Le journal Le Monde daté du 17 mars dernier exhume opportunément un article oublié d’Albert Camus rédigé en 1939 peu après le déclenchement de la seconde guerre mondiale.
Ce texte à l’époque censuré, évoque les quatre principes fondamentaux sur lesquels doit reposer la profession de journaliste. Il n’a pas pris une ride et mieux même, il ricoche avec pertinence sur l’actualité comme si le philosophe témoin distancié de notre époque troublée tenait à nous rappeler dans l'exercice de notre profession quelques précautions élémentaires.
Comment pour un journaliste conserver sa liberté d’informer lorsque le pouvoir limite toute investigation réelle et que l’obligation de résultat est immédiate ?
Concernant la tragédie de Toulouse, les chaînes d’information en continu, ont été précipitées dans une spirale infernale. Elle ont donné la parole à des envoyés spéciaux, qui cantonnés en périphérie et coupés du théâtre des opérations, ne disposaient d’aucune information fiable en dehors des points presse. Ils en étaient réduits à longueur de journée à ressasser les mêmes platitudes ou pire à donner du crédit aux rumeurs les plus extravagantes.

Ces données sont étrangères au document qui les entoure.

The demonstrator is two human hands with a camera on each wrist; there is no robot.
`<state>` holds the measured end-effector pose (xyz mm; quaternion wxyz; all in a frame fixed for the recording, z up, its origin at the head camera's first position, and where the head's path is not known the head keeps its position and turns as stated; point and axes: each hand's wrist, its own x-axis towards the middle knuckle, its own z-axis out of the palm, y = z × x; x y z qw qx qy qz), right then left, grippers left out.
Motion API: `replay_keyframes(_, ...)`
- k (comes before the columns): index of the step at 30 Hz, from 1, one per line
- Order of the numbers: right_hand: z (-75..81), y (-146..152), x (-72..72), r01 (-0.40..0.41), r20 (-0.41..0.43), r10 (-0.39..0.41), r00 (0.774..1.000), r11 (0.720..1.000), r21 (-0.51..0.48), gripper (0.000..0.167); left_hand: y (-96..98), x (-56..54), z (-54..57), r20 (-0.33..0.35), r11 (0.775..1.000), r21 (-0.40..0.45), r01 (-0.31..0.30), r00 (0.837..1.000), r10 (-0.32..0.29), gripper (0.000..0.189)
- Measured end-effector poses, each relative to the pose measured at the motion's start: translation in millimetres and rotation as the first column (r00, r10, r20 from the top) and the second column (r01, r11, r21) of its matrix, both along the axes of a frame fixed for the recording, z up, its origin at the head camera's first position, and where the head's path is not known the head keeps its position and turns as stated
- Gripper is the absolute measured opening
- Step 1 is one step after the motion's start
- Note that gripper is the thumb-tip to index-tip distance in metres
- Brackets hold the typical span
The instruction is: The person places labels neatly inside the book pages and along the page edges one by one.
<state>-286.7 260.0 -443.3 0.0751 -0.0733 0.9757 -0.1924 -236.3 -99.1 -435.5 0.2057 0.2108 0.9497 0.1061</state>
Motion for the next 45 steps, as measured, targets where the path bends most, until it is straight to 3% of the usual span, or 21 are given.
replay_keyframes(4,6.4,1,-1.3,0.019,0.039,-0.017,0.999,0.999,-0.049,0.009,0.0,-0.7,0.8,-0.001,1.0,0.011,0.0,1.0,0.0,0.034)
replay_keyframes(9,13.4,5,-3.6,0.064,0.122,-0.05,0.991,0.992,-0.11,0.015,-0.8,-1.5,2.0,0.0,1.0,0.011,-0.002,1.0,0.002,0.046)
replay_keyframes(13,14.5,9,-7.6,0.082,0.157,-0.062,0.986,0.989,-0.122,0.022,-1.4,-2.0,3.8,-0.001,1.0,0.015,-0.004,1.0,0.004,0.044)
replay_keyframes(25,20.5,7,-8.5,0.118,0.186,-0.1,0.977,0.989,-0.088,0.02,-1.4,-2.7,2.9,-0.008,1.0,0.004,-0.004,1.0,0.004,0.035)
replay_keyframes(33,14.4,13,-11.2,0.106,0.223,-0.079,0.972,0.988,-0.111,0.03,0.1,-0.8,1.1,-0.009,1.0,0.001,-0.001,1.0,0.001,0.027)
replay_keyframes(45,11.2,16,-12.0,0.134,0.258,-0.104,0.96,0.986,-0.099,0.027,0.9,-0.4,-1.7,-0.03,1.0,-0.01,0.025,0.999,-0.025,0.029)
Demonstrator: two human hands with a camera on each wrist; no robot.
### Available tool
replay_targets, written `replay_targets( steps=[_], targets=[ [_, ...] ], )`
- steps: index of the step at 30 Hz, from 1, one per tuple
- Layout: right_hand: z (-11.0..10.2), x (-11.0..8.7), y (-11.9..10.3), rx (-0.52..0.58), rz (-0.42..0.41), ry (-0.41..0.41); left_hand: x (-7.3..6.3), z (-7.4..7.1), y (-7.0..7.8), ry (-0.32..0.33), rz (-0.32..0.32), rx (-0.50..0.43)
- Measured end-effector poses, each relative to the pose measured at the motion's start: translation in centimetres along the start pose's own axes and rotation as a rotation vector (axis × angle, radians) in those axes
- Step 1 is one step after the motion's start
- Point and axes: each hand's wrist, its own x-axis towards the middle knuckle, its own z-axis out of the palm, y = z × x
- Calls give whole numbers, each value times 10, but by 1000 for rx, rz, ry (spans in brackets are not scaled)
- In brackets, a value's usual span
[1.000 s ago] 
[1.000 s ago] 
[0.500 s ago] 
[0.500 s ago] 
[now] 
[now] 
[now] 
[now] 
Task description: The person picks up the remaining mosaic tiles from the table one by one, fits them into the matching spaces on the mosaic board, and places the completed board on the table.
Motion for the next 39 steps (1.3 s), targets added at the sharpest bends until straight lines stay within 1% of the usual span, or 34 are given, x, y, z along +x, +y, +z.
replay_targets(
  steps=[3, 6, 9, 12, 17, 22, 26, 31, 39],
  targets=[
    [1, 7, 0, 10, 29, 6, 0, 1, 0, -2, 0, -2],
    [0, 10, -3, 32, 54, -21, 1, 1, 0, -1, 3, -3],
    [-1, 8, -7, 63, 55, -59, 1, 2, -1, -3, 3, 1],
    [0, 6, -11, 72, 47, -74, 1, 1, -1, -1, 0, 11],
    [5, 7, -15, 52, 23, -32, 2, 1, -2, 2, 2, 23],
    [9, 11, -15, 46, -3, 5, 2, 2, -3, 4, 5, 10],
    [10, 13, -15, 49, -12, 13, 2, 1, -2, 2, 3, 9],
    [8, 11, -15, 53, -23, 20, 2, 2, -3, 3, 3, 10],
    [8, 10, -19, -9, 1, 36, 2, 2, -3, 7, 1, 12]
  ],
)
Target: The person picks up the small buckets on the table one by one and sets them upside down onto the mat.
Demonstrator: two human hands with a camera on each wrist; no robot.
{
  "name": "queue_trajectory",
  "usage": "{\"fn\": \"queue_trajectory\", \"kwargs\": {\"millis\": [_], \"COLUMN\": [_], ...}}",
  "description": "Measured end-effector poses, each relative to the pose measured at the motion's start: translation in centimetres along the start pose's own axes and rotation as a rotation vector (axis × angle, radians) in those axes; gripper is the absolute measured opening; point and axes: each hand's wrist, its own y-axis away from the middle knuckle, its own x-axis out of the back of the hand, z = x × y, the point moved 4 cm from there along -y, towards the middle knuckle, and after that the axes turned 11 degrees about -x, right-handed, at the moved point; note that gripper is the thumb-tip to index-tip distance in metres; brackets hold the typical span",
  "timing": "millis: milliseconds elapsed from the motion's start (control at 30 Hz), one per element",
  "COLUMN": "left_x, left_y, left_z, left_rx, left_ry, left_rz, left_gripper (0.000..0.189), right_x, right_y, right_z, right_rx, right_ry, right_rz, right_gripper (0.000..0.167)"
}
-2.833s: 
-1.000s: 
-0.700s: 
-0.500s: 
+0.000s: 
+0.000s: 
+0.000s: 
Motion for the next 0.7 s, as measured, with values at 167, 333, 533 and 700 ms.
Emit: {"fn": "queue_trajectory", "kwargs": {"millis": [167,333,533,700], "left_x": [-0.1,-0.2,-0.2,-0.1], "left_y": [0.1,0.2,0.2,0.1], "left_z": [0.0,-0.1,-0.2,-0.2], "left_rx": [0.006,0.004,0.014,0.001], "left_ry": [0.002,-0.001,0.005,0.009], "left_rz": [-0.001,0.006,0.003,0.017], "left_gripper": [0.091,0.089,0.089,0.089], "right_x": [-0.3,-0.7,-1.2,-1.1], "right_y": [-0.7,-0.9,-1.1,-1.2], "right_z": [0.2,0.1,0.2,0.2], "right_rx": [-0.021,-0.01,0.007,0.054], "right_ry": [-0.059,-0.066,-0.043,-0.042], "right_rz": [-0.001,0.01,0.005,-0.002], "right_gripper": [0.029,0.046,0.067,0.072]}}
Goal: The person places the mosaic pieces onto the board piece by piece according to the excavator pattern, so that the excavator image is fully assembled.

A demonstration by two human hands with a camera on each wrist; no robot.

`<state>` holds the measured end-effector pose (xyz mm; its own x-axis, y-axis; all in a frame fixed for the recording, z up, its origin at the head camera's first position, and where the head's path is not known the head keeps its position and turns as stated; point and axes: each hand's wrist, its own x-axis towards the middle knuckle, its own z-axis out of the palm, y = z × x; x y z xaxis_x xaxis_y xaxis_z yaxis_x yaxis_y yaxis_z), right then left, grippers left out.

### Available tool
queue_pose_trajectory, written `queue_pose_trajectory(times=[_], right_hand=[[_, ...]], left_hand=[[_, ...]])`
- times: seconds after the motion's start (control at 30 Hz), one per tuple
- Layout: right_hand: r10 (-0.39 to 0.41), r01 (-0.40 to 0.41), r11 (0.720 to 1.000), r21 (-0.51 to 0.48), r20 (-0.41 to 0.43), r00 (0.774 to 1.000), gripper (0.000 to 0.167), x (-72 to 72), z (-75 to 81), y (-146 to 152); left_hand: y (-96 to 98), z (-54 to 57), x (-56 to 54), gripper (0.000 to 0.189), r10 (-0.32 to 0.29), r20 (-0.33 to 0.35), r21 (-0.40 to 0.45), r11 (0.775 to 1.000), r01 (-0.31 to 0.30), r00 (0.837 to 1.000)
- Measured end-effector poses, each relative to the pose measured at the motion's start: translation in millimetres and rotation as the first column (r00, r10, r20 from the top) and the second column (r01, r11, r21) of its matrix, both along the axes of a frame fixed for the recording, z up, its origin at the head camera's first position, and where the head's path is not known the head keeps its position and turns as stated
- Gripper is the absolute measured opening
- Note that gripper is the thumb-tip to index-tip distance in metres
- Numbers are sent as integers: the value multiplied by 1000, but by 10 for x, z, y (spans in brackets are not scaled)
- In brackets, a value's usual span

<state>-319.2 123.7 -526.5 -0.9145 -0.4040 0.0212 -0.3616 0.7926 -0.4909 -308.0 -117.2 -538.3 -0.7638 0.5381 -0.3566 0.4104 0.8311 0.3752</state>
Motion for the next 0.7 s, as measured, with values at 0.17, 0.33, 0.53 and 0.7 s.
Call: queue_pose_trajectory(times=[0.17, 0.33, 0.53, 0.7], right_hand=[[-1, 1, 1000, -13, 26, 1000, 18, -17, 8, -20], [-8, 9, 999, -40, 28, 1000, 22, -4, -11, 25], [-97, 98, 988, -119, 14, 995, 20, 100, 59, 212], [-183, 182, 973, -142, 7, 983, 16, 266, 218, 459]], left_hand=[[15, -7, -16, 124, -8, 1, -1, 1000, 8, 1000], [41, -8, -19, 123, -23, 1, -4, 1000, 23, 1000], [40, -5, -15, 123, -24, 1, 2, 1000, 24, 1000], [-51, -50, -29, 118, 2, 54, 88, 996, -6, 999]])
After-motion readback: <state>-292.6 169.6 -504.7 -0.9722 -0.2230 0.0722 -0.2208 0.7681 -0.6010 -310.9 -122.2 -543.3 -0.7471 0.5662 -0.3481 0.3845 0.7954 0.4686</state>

Albert Camus érige le » Refus » comme parade .
» Toutes les contraintes du monde ne feront pas qu’un esprit un peu propre accepte d’être malhonnête. Or et pour peu qu’on connaisse le mécanisme des informations, il est facile de s’assurer de l’authenticité d’une nouvelle. »
A condition toutefois de disposer du temps matériel pour la recouper ce qui semble exclu dans ce cas précis, puisque l’immédiateté est le cadre dans lequel se complaisent les chaînes infos. La rigueur du témoignage s’accouple assez mal à la tentation de céder au sensationnel.
Et Camus d’enfoncer le clou. » Il (le journaliste) lui est possible de ne pas dire ce qu’il ne pense pas ou qu’il croit faux. Et c’est ainsi qu’un journal libre se mesure autant à ce qu’il dit qu’à ce qu’il ne dit pas. »
Comme la nature, le grand cirque télévisuel abhorre le vide. Pour combler la pénurie de nouvelles fraîches, le traitement spectaculaire et immédiat d’un drame se nourrit d’éléments extérieurs. Experts et conseillers en tous genre, sous couvert d’une légitimité plus ou moins floue, improvisent en direct des analyses au conditionnel concernant des faits pas encore avérés.
Camus avance « l’Ironie « comme ferment de résistance.
» L’ironie demeure une arme sans précédent contre les trop puissants. Elle complète le refus en ce sens qu’elle permet non pas de rejeter ce qui est faux mais de dire souvent ce qui est vrai. »
On pourrait sans peine imaginer le constat libre et ironique d’un journaliste ou d’un expert confronté au plan fixe de voitures stationnées dans une rue adjacente à celle où se déroule la tragédie.
« La vérité et la liberté sont des maîtresses exigeantes puisqu’elles ont peu d’amants. » Souligne encore joliment le philosophe.
Un journaliste libre doit rester en toutes circonstances lucide.
La "Lucidité" selon Camus suppose la résistance aux entraînements de la haine et au culte de la fatalité.
» Un journaliste ne publie rien qui puisse exciter à la haine ou provoquer le désespoir. »
Dans le déluge de paroles qui accompagne la couverture d’une tragédie épouvantable, comment éviter les amalgames douteux, les stigmatisations faciles ? Pourquoi insister sur l’origine du tueur présumé comme si sa nationalité française ne suffisait pas à le qualifier ?
Les obstacles à la liberté d’expression sont nombreux. Les intimidations, les menaces, les placards opportuns.
« La constance dans la sottise, la veulerie organisée, l’inintelligence agressive. » Renchérit Camus.
Tous ces écueils donnent encore plus de sens à la noblesse de la profession. Il convient pour un journaliste d'être obstiné. "L’obstination est vertu cardinale. Par un paradoxe curieux mais évident elle se met au service de l’objectivité et de la tolérance. » Affirme Camus.
Que des hommes politiques instrumentalisent des drames pour nourrir une campagne est une constante à travers l’histoire. Un tel comportement semble inhérent à leur profession, indissociable de la conquête du pouvoir. Que les journalistes se satisfassent de cette servitude ne doit pas en revanche constituer une fatalité.
» Former les cœurs et les esprits, les réveiller plutôt, c’est la tâche à la fois modeste et ambitieuse qui revient à l’homme indépendant. » Conclut Camus qui prône une méthode nouvelle fondée sur la justice et la générosité.
Ces paroles sages qui étaient d’une actualité brûlante en 1939 résonnent encore étrangement à mes oreilles, aujourd’hui.